The Italian government is offering the macabre location for sale in a bid to reduce the country’s public debt.
Variously described as the 'island of madness' and 'hell', it is arguably the most haunted place on earth.
Any buyer would have to consider the island's chilling and stomach-churning history. During the 14th Century it was fought over by the the Venetians and the Genoese. It became a quarantine station in the 18th century before being sealed off and used to house plague victims.
Things got no better in the early 20th Century.
In 1922 the island became home to a mental hospital where a doctor experimented on patients with lobotomies.
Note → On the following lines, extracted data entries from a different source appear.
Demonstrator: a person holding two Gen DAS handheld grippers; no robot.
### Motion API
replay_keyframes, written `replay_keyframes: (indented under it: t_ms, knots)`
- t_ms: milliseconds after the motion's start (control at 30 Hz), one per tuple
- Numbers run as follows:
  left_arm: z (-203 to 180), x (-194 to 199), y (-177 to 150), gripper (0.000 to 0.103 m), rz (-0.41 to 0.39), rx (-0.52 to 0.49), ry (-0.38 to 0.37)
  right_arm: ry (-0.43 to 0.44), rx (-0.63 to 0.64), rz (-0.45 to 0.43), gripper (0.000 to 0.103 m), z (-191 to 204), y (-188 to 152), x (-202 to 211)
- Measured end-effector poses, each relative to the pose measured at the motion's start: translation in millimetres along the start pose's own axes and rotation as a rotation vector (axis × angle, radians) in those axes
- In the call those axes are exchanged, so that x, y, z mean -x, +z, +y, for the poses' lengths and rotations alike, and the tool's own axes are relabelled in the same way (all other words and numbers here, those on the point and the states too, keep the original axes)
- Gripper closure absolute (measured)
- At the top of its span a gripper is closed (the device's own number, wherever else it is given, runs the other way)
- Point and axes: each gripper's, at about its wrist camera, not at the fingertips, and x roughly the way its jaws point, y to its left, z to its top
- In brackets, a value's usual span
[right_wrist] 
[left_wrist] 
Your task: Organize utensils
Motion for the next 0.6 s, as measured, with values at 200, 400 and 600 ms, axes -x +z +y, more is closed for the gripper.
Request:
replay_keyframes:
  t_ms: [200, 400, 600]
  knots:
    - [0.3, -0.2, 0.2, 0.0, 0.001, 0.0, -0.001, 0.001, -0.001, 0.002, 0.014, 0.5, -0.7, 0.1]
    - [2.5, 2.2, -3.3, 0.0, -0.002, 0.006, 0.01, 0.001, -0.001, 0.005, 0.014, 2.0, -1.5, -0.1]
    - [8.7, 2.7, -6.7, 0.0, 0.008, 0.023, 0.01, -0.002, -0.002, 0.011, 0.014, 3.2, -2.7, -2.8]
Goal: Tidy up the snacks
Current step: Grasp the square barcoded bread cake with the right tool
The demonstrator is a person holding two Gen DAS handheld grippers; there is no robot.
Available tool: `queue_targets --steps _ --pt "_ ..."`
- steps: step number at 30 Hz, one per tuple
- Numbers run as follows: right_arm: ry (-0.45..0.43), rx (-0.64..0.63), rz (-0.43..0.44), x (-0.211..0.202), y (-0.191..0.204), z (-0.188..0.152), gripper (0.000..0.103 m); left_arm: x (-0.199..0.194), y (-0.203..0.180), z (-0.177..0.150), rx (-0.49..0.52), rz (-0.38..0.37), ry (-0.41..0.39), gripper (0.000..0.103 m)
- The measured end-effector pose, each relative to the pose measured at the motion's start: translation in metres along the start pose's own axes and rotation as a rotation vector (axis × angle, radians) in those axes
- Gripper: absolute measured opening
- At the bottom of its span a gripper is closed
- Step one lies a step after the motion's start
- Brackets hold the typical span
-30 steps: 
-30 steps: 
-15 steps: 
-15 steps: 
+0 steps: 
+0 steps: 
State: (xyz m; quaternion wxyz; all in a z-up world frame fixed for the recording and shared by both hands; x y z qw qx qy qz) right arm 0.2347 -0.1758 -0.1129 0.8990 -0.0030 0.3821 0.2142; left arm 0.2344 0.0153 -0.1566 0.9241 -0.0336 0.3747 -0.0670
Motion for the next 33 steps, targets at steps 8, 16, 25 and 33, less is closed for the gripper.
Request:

He later threw himself from the hospital tower after claiming he'd been driven mad by ghosts.
The island has remained closed to visitors in recent years with access strictly restricted by the Italian government.
It has become a draw for supernatural investigators searching for signs of the rumoured spirits, the most famous of which is a plague victim called Little Maria, who it is claimed stands crying looking out across the lagoon towards her home.
One of the visiting presenters of the Travel Channel series Ghost Adventures claimed to have been possessed on a visit to the island.
According to The Telegraph the plan for the decrepit building is to transform it into a luxury hotel, though a group of architects and planners have launched a campaign to buy the island in a bid to stop the further privatisation of the lagoon.